**WHAT TO PRODUCE**
Search the records for lines that contain the word "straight". Copy them all.

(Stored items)
· · ·

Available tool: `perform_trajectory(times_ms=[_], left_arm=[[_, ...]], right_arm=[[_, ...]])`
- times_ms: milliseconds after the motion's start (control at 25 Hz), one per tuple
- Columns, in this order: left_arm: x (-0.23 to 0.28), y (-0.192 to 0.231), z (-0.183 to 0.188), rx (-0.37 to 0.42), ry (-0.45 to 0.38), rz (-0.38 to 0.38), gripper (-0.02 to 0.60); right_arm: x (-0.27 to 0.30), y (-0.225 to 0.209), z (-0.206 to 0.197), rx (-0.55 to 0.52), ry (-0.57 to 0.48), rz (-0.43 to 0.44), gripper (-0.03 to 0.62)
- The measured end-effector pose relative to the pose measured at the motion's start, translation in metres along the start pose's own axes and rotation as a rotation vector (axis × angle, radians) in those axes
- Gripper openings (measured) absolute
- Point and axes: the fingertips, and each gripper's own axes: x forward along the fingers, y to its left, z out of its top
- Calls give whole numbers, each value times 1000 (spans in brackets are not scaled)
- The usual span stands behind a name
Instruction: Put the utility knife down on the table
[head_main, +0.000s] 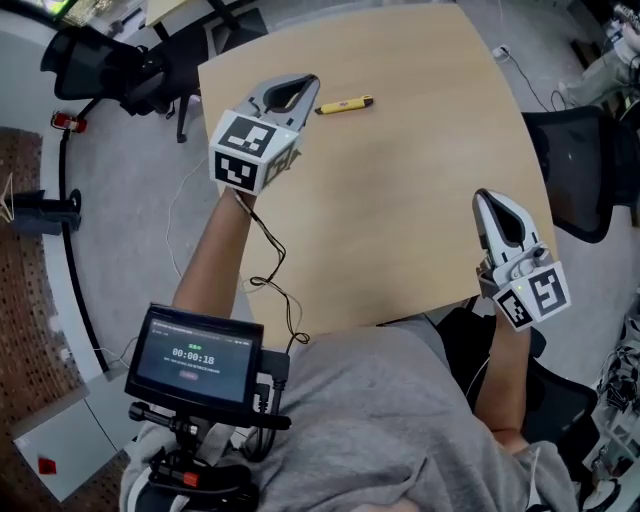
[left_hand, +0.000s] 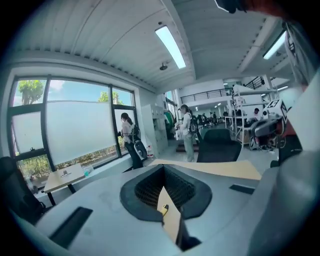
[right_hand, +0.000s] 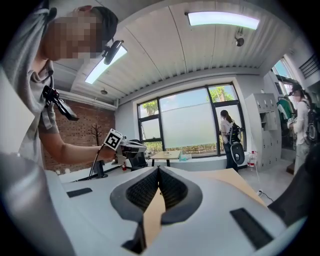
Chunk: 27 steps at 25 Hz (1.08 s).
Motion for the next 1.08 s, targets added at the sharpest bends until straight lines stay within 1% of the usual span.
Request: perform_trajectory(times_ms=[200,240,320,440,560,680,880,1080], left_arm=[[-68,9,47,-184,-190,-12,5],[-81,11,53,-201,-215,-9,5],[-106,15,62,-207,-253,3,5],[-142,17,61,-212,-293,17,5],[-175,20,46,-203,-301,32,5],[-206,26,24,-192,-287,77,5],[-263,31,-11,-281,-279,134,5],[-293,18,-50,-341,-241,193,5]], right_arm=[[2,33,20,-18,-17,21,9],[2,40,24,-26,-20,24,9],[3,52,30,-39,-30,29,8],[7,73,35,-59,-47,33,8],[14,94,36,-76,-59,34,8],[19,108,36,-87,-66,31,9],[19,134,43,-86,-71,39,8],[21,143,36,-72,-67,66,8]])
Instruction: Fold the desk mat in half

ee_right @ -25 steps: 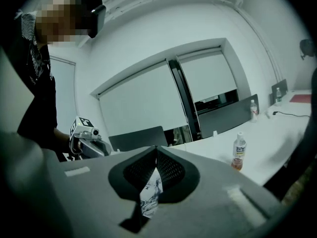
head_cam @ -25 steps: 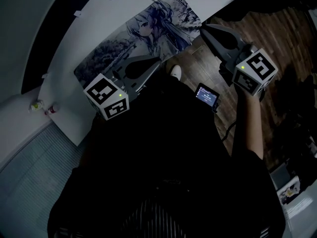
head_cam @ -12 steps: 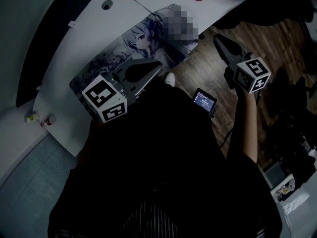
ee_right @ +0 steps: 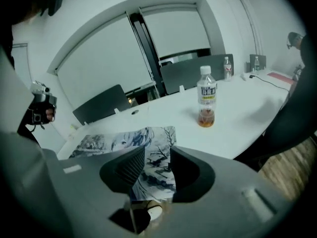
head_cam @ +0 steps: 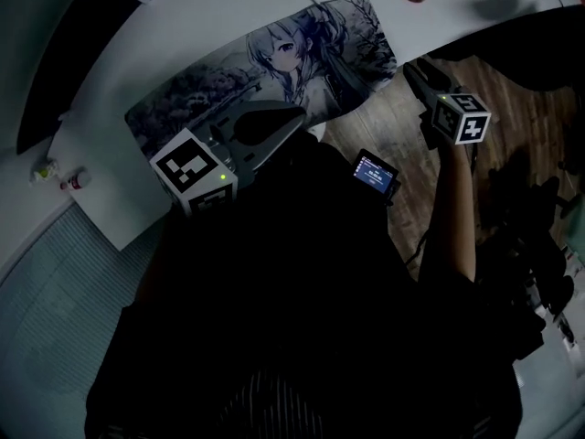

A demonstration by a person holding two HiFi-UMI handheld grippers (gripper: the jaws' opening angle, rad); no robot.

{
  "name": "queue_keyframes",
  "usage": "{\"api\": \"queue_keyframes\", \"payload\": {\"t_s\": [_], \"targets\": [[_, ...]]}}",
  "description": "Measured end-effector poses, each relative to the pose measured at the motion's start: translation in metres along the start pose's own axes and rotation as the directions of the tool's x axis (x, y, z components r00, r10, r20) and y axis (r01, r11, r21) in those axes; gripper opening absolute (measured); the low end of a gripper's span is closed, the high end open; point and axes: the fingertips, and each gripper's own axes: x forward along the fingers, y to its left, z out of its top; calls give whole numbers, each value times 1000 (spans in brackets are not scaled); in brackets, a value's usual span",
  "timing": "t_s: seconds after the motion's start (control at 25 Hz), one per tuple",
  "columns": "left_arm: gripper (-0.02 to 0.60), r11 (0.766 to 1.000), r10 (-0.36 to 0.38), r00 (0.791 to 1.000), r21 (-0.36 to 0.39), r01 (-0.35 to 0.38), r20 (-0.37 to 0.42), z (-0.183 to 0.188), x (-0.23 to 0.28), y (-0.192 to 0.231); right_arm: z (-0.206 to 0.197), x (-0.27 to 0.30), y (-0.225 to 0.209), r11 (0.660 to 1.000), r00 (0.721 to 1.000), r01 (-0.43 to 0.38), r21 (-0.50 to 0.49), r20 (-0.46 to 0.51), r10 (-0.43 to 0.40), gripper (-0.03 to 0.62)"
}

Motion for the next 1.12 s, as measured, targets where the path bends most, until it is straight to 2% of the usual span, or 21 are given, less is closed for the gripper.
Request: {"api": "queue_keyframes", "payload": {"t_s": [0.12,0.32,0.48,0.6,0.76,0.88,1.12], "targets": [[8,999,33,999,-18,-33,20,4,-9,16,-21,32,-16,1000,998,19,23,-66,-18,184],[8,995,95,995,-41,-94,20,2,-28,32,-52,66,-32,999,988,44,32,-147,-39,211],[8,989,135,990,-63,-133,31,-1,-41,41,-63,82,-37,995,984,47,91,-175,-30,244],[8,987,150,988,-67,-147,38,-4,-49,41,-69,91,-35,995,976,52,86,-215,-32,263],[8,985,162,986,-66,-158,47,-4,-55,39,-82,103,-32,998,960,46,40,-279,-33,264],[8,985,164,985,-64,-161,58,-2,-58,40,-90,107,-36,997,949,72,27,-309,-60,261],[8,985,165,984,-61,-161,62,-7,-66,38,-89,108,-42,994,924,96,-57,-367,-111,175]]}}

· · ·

**WRITTEN ANSWER**
Motion for the next 1.08 s, targets added at the sharpest bends until straight lines stay within 1% of the usual span.
Motion for the next 1.12 s, as measured, targets where the path bends most, until it is straight to 2% of the usual span, or 21 are given, less is closed for the gripper.

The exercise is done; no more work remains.